Harry Potter and the Deathly Hallows being the final book of the Potter septet, is perhaps Rowling's finest work, written at the peak of her literary power.

In this post, my aim will be to contrast what I see as the dramatic success of Harry Potter and The Deathly Hallows as a book, and the dramatic failure of the film adaptation. Chiefly I shall focus on what I should like to call the 'quiet climaxes' of The Deathly Hallows; three moments in the book the importance of which to the plot are pivotal, but which are not spectacular, so to speak.

Of course The Deathly Hallows is a book the pacing of which is excellent, and which is also tense, exciting, and literally spectacular; the menace of Voldemort and of death leavens the whole work. Critics who disparage the part of the book in which Harry, Ron and Hermione travel fruitlessly across Britain seem to forget that it consists of but two chapters and just over thirty pages, just over one-twentieth of the book; this suggests that, far from the pace flagging, Rowling's use of pacing is masterly given that she is able to create such an impression with so small a segment of the work.

To return to the 'quiet climaxes', there are, I believe, three such moments in the book; I shall describe them in greater detail below. As I said above, these three moments are pivotal to the plot of the book, and, what is more, are immensely important in terms of developing or representing the character of the agents. They are also, in addition, aesthetically excellent. The film version, on the whole, does not adapt all of them uniformly well, and it is my contention that the films suffer dramatically as a result. I should note that I will be providing any details I deem necessary to explicate my point, so you may wish to avoid reading this post if you have not read The Deathly Hallows in its entirety.

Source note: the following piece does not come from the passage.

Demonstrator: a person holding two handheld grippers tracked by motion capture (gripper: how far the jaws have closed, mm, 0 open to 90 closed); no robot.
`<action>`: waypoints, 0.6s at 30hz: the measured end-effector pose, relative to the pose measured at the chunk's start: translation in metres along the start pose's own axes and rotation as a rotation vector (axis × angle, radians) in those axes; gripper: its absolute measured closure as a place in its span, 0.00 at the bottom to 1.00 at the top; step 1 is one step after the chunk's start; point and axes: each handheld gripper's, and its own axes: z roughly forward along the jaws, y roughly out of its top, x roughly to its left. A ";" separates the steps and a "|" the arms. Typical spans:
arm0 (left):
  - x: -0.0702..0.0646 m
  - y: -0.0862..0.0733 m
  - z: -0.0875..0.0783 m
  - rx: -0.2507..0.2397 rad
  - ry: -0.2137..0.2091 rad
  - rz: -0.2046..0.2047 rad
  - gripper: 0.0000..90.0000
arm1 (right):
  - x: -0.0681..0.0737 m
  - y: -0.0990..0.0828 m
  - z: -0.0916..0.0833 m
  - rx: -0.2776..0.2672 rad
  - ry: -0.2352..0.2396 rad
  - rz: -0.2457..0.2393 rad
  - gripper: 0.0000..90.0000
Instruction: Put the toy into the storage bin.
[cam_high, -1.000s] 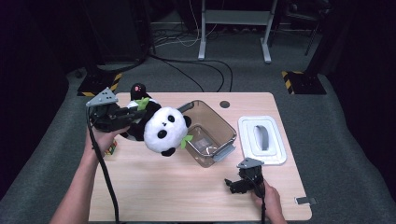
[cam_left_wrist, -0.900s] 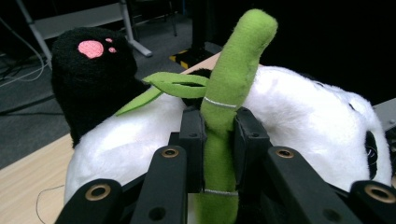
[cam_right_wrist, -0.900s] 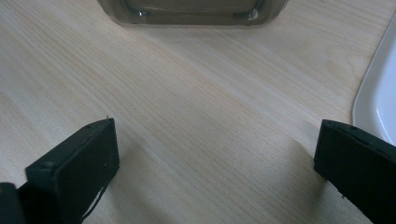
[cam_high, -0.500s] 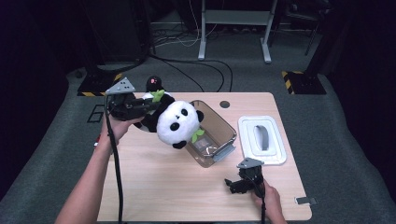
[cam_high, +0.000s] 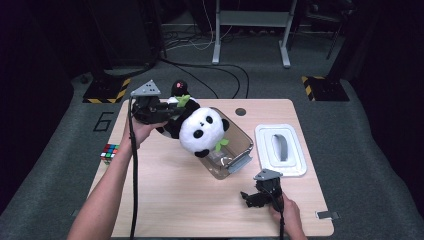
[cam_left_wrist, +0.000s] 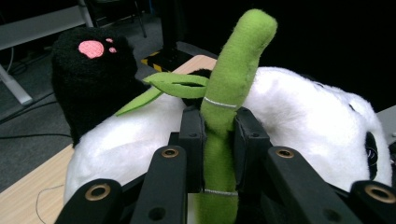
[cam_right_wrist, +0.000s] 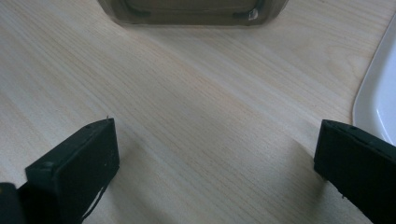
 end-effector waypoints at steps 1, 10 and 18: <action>0.001 0.001 0.002 0.003 -0.002 0.007 0.85 | 0.000 0.000 0.000 0.001 -0.003 -0.002 0.00; 0.007 0.008 0.024 0.006 -0.041 0.015 0.85 | 0.000 0.000 0.000 -0.004 -0.005 0.002 0.00; 0.006 0.016 0.049 0.014 -0.083 0.044 0.85 | 0.000 0.000 0.000 -0.002 -0.001 -0.004 0.00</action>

On we go! Or, as Dumbledore said in The Half-Blood Prince (HBP3, 59), 'let us... pursue that flighty temptress, adventure.'

Godric's Hollow
The first 'quiet climax' in The Deathly Hallows occurs when Harry and Hermione go to the village of Godric's Hollow. I would claim that this pivotal point takes place in the churchyard, but it could be extended to cover their struggle with the snake Nagini and Harry's dream (or vision) in which he sees the murder of his parents from Voldemort's point of view, in which case the adjective 'quiet' hardly applies. For my purposes, let's go with my take on Harry and Hermione's visit to Godric's Hollow being a 'quiet climax' and see why this is so.

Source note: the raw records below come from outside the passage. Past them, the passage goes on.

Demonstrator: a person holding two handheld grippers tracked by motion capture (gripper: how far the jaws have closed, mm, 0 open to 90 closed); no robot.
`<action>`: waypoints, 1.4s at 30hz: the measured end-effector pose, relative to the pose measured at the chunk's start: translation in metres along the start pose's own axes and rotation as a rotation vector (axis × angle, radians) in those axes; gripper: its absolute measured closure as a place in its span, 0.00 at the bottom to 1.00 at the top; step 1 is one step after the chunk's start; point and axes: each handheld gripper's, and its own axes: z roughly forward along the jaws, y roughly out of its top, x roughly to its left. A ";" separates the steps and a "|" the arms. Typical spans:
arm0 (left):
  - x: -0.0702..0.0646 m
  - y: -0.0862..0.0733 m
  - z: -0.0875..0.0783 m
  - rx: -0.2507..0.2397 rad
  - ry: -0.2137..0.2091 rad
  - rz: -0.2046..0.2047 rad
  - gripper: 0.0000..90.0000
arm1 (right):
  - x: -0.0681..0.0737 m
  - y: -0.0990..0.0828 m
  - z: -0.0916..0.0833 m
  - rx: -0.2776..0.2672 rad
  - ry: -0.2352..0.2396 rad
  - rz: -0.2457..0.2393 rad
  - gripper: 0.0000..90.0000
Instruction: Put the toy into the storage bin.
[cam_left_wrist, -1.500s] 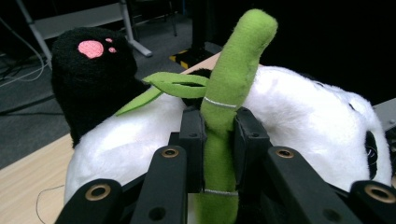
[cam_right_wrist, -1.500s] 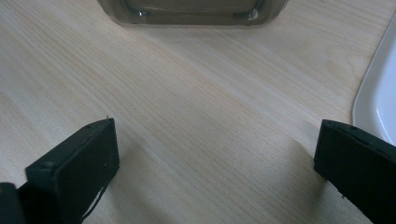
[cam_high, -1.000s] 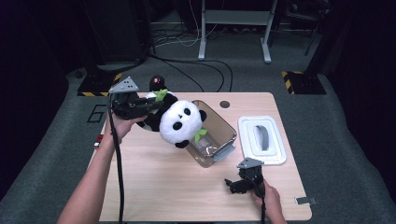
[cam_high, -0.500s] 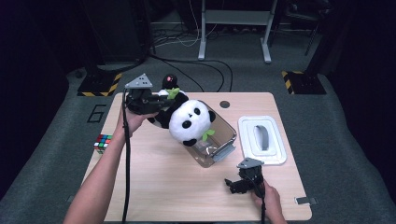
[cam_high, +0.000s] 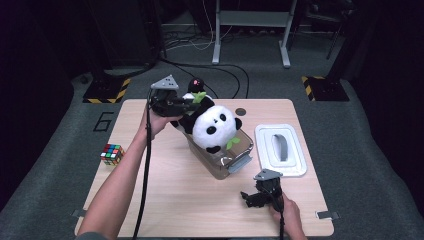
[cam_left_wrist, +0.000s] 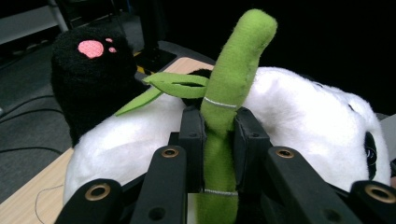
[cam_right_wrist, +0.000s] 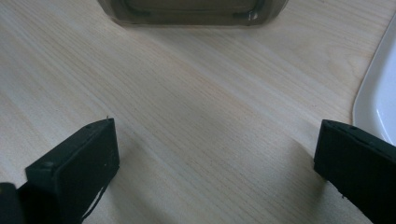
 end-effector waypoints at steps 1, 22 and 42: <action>-0.001 0.000 0.003 0.001 -0.005 0.003 0.85 | 0.000 0.000 0.000 0.000 -0.003 -0.003 0.00; -0.007 -0.021 0.062 0.110 -0.069 0.016 0.85 | 0.000 0.000 0.000 0.000 -0.003 -0.004 0.00; 0.004 -0.041 0.073 0.143 -0.024 -0.160 0.54 | 0.000 0.000 0.000 -0.002 -0.005 -0.007 0.00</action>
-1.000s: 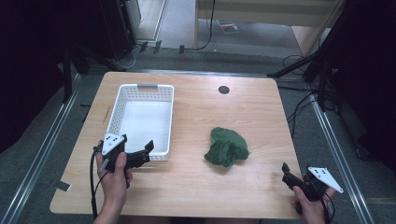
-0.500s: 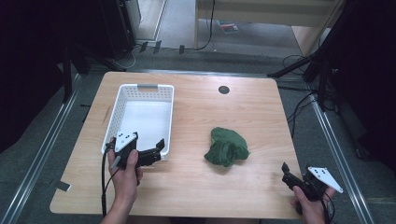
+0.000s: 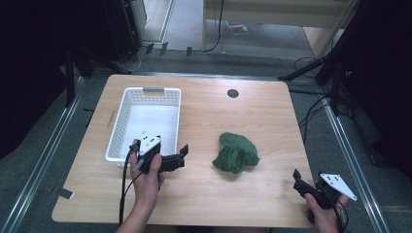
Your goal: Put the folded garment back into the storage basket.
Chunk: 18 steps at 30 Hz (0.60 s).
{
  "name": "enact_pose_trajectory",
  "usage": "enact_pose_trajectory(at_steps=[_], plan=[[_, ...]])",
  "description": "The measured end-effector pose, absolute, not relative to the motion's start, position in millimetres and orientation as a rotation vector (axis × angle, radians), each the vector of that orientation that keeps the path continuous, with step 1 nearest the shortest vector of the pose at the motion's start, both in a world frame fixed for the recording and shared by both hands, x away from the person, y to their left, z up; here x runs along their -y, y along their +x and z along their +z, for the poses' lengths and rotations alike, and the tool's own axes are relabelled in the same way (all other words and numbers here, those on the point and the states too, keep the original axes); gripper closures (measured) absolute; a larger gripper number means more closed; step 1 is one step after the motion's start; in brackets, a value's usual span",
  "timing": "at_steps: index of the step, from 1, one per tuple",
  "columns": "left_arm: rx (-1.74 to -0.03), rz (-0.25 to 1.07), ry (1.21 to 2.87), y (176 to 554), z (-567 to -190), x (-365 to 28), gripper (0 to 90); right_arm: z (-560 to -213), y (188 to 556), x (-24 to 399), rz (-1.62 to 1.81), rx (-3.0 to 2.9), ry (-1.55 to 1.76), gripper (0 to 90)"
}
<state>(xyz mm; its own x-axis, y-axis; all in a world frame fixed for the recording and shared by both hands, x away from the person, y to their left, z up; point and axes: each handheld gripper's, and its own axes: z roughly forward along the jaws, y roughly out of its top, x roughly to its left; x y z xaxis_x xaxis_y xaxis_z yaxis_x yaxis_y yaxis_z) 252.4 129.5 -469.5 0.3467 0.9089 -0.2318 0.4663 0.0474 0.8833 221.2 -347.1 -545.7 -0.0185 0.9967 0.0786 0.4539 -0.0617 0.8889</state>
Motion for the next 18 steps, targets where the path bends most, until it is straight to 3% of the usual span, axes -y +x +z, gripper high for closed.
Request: enact_pose_trajectory(at_steps=[18], plan=[[-1.222,0.482,1.63,259,-474,-91,0.0,-546,221,347,1.033,-1.545,1.588,13.1]])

After Ron's abandonment of Harry and Hermione, the two of them spend many days moving from place to place, with no idea of where to turn to find the sword of Gryffindor. Harry considers how he feels:
There were moments when he did not know whether he was angrier with Ron or with Dumbledore. We thought you knew what you were doing ... we thought Dumbledore had told you what to do ... we thought you had a real plan! [italics original]
He could not hide it from himself: Ron had been right. Dumbledore had left him with virtually nothing. ... [Harry] was staggered, now, to think of his own presumption in accepting his friends' offers to accompany him on this meandering, pointless journey. He knew nothing, he had no ideas, and he was constantly, painfully on the alert for any indication that Hermione, too, was about to tell him that she had had enough, that she was leaving. [DH16, pp. 256-7]
Harry is reflecting on Ron's parting shot. His character is such that he is able to reason, to see that it is the case, that Ron, despite his abandonment of his friends, was right. Harry has a truthful disposition, and under the circumstances in which he finds himself (on a 'meandering, pointless journey') it is necessary, or at least probable, that he should be able to acknowledge the truth in what Ron said to him, despite the fact that Ron spoke under the influence of a Horcrux and at the point of his departure. Harry doesn't know what he is doing. Dumbledore hadn't told him what to do; in fact, 'had left him with virtually nothing.'

Without any leads on the whereabouts of Gryffindor's sword, and having long had the desire to return to Godric's Hollow, you might say according to intuitive rather than intellectual reasoning, Harry at last broaches the topic with Hermione. (He has been hesitant to do so until some time after Ron's departure because of Hermione's prior insistence that they not go to Godric's Hollow; see, e.g.DH6, p. 87.)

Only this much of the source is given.